I didn't want to say so at the time, and I hesitate to say it now, but: Tim was starting to look worrying. His face was bright red, slick with sweat and kind of puffy as well. Taking great care against any implication that anyone might be wussing out, I try to suggest that we can always pack it in. That we don't have to finish. I certainly want to get to the end; but not if securing that objective means taking casualties.
As you'll see from the next three photos, three things happened in rapid sequence.
- Tim staggered over to the verge and plopped down in the one bit of shade anywhere, which was beneath a thick bush. While I plopped down beside him, he pulled out a bag of crisps and started firing them down. "I don't even like crisps," he said. "It's just for the salt." Seriously.
- Quelle catastrophe, my pen ran out of ink. Major crisis.
- One of the event trucks rolled up and pulled over to see if we were still alive.

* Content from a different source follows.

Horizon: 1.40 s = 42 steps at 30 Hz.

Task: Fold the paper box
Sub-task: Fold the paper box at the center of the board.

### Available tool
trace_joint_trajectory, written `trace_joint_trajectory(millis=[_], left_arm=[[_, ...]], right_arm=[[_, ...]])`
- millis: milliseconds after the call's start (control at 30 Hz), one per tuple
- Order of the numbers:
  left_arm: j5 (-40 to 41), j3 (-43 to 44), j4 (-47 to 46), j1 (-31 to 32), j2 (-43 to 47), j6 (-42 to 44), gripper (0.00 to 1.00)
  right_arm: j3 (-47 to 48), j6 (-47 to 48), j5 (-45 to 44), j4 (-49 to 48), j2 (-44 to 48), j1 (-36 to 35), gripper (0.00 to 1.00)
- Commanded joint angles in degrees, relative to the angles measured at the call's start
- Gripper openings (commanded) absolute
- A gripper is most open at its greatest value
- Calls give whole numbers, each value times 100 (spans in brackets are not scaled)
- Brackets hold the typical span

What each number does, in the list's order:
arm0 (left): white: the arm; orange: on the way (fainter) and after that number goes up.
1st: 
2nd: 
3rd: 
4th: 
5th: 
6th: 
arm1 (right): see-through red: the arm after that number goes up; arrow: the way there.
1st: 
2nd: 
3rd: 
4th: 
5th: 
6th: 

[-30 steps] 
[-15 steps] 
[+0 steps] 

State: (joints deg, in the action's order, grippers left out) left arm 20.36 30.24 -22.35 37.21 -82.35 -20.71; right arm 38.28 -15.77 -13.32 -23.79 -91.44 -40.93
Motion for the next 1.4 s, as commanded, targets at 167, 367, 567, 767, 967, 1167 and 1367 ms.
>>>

Me: That was almost convincing. Thanks for the effort.
We continue to sit in the shade. I try to relate gently to Tim that he is looking worryingly like a heat stroke casualty. We agree that it's nothing to do with stamina, or strength, or certainly with determination. He's simply having a physiological reaction like altitude sickness. It's just going to happen to you or it won't.

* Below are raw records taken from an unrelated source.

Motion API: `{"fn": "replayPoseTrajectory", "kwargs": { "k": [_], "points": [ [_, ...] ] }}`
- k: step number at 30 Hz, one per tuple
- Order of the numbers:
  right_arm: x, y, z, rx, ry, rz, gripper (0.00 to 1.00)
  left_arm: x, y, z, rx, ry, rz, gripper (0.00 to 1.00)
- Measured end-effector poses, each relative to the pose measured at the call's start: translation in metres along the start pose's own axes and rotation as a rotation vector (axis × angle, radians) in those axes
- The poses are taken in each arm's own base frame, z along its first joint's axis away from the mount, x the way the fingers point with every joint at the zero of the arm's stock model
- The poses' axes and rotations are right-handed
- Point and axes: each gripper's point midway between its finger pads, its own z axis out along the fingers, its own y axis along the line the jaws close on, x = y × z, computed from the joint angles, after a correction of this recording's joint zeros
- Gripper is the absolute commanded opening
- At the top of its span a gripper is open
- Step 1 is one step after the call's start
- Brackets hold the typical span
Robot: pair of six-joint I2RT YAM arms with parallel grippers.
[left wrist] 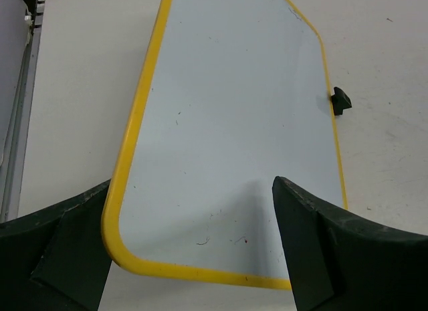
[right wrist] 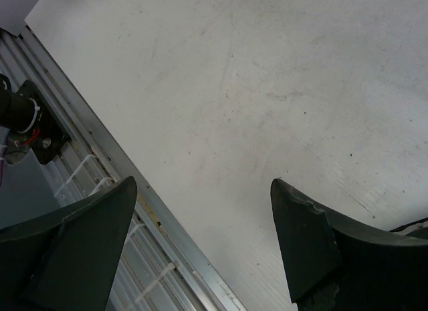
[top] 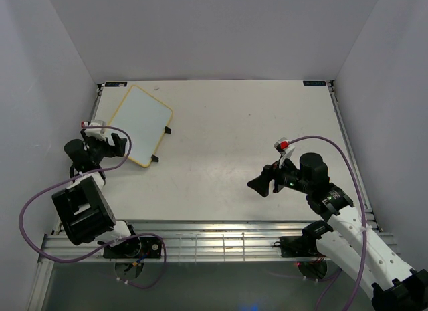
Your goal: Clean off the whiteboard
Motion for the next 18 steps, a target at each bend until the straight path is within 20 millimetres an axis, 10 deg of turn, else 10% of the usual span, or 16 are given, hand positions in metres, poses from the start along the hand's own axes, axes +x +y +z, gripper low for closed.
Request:
{"fn": "replayPoseTrajectory", "kwargs": {
  "k": [10, 18],
  "points": [
    [0.000, 0.000, 0.001, 0.000, -0.001, -0.001, 0.86, -0.013, 0.020, -0.004, -0.140, -0.029, -0.073, 0.98],
    [-0.001, -0.009, 0.001, 0.046, -0.007, 0.002, 0.90, -0.070, 0.023, -0.031, -0.273, -0.217, -0.211, 0.98]
  ]
}}
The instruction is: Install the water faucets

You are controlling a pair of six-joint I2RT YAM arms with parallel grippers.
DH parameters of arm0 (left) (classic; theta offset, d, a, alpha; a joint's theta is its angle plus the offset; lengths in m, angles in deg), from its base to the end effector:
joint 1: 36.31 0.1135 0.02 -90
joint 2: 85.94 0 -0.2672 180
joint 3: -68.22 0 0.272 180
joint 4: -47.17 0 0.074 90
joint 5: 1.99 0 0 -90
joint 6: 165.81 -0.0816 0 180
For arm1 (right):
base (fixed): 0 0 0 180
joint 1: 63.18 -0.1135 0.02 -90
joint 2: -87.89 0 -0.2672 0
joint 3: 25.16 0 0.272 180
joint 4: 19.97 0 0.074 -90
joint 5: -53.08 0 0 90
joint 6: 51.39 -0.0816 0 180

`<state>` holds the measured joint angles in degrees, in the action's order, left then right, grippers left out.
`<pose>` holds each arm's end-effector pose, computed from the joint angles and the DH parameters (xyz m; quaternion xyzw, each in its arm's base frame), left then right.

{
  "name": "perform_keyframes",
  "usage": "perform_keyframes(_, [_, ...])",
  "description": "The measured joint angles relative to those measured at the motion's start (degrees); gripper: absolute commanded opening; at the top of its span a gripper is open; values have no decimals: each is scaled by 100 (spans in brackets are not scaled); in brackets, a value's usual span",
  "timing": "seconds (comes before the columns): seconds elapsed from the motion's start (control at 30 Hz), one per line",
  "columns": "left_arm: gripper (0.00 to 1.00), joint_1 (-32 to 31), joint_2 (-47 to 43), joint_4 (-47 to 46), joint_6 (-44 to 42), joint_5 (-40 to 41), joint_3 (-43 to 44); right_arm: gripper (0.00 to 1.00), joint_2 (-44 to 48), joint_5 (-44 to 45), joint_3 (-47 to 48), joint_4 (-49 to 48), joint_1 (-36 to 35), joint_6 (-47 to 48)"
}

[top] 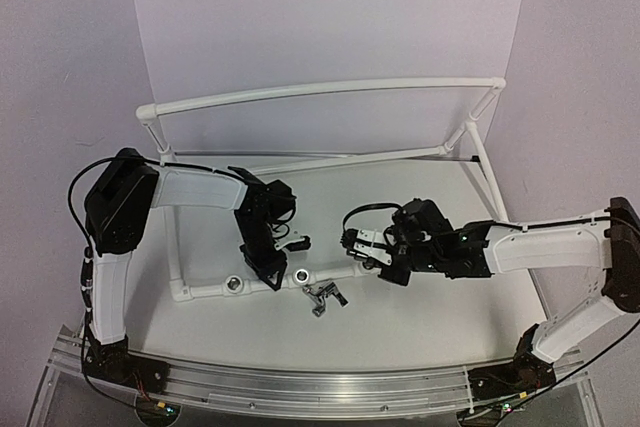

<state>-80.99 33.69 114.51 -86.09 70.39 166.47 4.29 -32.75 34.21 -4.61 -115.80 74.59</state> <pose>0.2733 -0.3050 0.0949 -0.4575 -0.8759 0.1496 0.0347 0.2221 0.2809 0.1684 -0.6204 0.6579 0.0290 0.4259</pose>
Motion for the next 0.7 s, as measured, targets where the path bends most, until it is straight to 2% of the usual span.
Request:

He agrees that he's not dogmatically committed to finishing he'll quit if he needs to.
Then he gets up and gets walking again.
Me: Good. Because I'd feel very bad if you died. I'd be forever known as the Man Who Walked Tim Corrigan to Death. "Aye, ole Tim Corrigan used to be a great outdoorsman. Then that bastard Fuchs walked him to death."
There's no amusing dialogue from the rest of this section because we were too shagged to be funny; and if we hadn't been, I was too shagged to write it down, plus didn't have any damned ink.
The last checkpoint has the air of an outpost at the edge of the frontier; and the woman running it the manner of a castaway. She seems like she doesn't see other human beings very often.
We mainly talk about the number of Hero Walkers who have dropped out seven so far, out of a total of 58; and the number who are still behind us, which we're surprised to learn is actually 12. We could be doing worse. We particularly enjoy hearing about the two people who dropped out after four miles.
I probably shouldn't be eating this late in the walk, but it's something to do, other than pant and be exhausted, and in fact I nearly choke to death on a wodge of trail mix, which would have been a funny way to fail.